PROBLEM TO SOLVE
Exactly as they appear, please output the lines from the one with "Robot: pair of" through the end of the material, without pictures.

DATASET CONTENT
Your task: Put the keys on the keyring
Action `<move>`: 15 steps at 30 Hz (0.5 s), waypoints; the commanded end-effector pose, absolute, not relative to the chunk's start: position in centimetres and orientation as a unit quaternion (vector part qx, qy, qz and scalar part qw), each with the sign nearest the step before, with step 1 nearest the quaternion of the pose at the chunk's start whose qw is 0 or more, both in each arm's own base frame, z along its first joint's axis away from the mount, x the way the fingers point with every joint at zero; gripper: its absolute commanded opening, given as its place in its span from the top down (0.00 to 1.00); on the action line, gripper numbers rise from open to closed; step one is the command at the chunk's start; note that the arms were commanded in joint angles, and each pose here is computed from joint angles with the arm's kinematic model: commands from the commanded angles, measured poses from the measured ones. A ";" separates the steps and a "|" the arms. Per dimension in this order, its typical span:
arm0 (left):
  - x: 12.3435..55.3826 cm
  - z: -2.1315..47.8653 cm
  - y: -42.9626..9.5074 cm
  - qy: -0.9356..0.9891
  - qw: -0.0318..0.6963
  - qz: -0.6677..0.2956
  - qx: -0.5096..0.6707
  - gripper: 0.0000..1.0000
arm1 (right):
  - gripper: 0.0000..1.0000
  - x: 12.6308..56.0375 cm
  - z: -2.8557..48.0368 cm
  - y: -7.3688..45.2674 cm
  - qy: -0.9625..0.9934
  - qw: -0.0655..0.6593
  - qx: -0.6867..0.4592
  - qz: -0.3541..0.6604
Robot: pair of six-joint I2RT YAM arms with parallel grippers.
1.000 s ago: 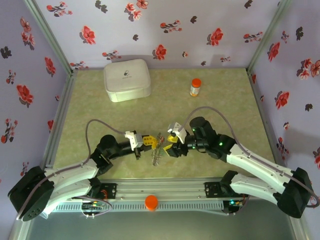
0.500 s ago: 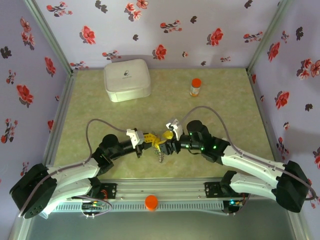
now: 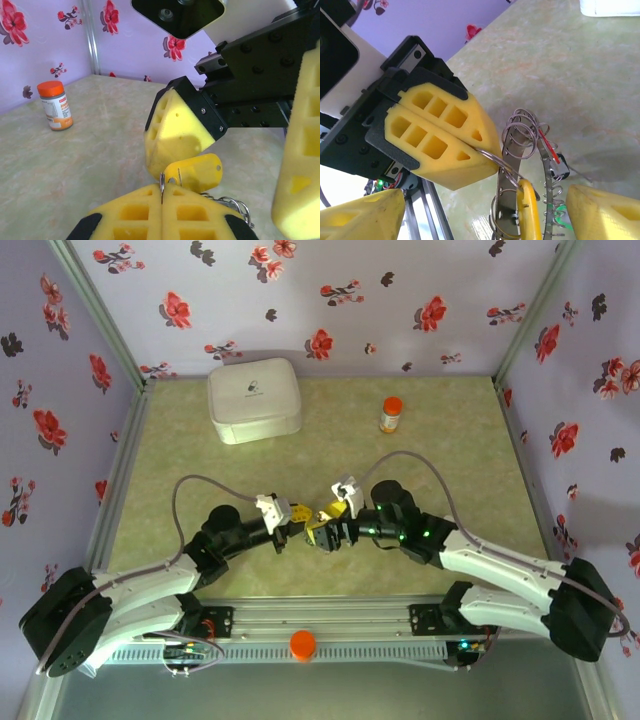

RESULT OF THE EXERCISE
Robot: pair of six-joint I2RT YAM arms with parallel grippers.
1.000 s ago: 
0.500 s ago: 
now: 

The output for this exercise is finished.